Give again exactly the lines that run from the start of the records to the line holding "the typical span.", both ends counted. Do not include the pictures.

Information supplied section start

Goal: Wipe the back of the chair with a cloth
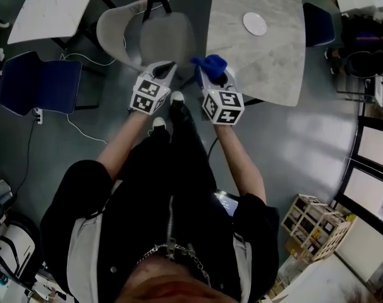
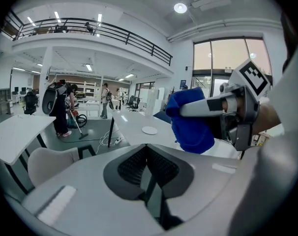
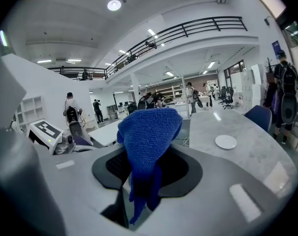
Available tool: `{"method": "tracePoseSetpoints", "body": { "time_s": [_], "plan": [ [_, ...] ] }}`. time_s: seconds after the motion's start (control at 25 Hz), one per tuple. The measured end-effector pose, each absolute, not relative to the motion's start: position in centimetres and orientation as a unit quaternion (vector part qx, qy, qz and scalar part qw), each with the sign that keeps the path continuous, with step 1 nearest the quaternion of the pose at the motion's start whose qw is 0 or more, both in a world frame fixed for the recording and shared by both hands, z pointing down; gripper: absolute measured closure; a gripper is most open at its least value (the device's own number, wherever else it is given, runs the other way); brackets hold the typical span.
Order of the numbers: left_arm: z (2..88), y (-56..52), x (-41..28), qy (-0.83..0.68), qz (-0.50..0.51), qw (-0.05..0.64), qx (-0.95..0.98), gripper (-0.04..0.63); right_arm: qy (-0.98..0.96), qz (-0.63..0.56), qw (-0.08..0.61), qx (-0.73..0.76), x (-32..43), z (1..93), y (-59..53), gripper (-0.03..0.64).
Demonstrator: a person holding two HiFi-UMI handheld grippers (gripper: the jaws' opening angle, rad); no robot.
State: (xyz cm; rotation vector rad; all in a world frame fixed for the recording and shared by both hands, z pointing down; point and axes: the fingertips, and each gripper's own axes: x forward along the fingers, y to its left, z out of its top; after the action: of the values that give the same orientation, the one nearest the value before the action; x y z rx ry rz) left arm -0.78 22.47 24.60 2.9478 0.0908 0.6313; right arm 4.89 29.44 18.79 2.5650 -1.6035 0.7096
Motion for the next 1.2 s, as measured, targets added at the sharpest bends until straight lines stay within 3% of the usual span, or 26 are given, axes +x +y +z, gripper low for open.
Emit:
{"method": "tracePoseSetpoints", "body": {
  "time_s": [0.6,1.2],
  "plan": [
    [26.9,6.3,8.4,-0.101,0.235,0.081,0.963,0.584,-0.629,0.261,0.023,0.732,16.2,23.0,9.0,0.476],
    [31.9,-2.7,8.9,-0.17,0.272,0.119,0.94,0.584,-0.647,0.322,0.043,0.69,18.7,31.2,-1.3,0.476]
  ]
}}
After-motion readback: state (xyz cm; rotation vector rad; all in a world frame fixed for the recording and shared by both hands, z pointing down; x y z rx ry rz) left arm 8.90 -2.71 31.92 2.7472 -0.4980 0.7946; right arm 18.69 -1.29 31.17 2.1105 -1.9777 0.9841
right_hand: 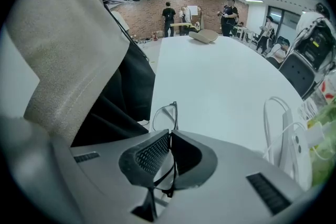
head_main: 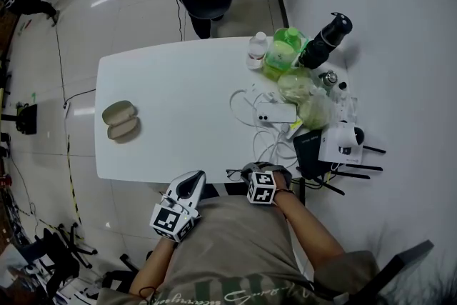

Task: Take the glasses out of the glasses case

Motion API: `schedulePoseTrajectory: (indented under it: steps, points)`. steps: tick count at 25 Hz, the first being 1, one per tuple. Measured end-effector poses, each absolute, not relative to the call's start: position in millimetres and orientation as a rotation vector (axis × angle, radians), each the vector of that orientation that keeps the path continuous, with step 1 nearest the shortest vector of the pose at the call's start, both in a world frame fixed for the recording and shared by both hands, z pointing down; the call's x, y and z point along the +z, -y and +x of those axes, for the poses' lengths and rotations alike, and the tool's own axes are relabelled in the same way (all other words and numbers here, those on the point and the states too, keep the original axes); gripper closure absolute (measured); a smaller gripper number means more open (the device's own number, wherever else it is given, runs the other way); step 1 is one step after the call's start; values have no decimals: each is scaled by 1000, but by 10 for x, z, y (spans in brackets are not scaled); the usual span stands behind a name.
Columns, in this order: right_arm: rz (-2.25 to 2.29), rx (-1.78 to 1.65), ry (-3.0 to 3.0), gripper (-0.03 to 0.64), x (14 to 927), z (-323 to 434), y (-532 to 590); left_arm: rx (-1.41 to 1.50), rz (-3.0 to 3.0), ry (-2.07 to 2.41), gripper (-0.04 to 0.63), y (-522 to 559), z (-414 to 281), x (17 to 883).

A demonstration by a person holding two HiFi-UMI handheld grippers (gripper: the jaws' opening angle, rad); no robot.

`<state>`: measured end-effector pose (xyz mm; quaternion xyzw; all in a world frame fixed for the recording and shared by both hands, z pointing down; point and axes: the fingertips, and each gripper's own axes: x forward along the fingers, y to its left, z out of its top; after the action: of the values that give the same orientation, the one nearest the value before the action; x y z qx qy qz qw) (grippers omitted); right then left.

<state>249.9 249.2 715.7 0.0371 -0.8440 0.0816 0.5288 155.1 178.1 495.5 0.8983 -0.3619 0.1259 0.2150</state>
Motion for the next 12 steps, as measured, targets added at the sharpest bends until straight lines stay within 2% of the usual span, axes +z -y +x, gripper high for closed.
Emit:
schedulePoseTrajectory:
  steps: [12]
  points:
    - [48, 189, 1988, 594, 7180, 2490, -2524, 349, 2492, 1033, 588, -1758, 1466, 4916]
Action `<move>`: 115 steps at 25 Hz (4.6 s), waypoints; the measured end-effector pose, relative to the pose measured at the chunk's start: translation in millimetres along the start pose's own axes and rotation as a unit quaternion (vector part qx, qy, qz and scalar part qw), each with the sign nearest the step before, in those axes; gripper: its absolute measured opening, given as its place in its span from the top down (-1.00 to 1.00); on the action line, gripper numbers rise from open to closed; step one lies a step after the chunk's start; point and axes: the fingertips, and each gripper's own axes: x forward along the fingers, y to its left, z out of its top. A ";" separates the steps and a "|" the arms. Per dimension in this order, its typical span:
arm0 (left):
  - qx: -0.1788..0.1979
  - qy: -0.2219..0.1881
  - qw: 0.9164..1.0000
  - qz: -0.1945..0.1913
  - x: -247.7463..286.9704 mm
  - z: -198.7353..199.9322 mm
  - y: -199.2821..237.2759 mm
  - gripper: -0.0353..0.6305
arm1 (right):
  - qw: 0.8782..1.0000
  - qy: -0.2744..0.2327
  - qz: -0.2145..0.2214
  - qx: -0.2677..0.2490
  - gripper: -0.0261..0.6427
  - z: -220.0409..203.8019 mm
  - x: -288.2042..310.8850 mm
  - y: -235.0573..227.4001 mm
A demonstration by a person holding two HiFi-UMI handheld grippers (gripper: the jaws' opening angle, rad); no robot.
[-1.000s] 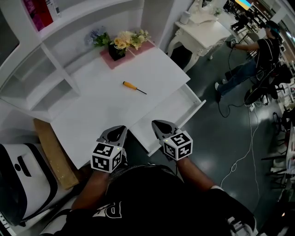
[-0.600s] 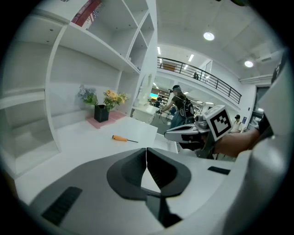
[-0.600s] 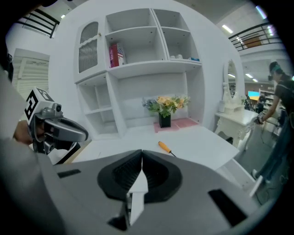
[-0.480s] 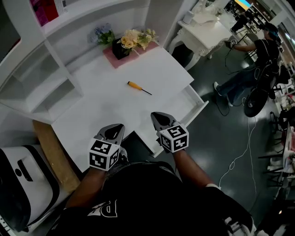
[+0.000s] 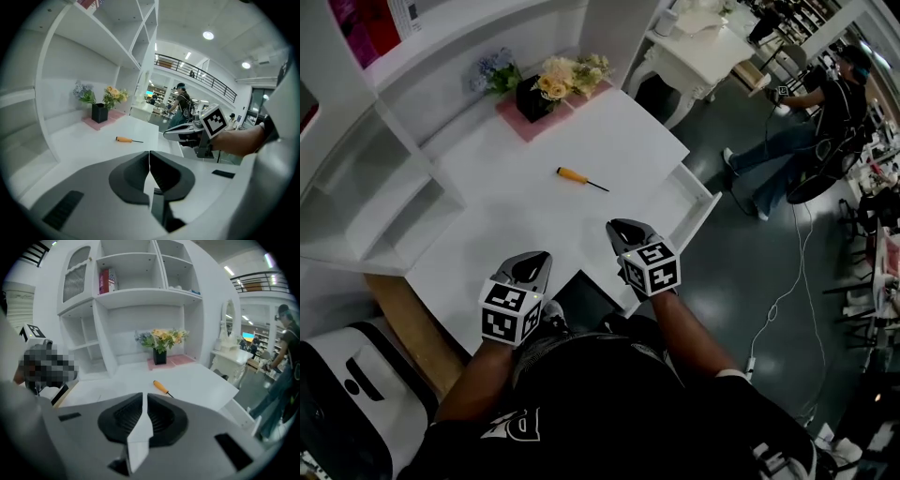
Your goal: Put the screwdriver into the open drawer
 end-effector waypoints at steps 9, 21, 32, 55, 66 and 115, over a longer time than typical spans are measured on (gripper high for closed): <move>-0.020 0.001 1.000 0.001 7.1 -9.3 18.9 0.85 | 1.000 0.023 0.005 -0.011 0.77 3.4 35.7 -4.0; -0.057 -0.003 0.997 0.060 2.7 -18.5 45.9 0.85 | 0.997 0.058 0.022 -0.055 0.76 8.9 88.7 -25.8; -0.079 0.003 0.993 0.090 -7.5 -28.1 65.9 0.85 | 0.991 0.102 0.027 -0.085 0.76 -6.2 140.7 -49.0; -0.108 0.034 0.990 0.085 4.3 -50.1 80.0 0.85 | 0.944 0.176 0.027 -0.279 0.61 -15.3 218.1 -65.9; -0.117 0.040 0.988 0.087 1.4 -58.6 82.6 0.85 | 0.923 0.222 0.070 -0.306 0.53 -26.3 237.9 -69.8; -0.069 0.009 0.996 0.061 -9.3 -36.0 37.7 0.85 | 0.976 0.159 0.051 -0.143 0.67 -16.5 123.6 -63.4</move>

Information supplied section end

Task answer:
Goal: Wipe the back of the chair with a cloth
Available tool: `{"method": "tracePoseSetpoints", "body": { "time_s": [_], "plan": [ [_, ...] ] }}`. time_s: seconds after the motion's start (control at 25 Hz), one per tuple. The measured end-effector pose, each absolute, not relative to the motion's start: position in centimetres and orientation as a unit quaternion (vector part qx, qy, qz and scalar part qw), each with the sign that keeps the path continuous, with step 1 nearest the quaternion of the pose at the motion's start whose qw is 0 or more, both in a world frame fixed for the recording and shared by both hands, z pointing down; gripper: absolute measured closure; a gripper is most open at its least value (the device's own number, wherever else it is given, runs the other way); brackets hold the typical span.

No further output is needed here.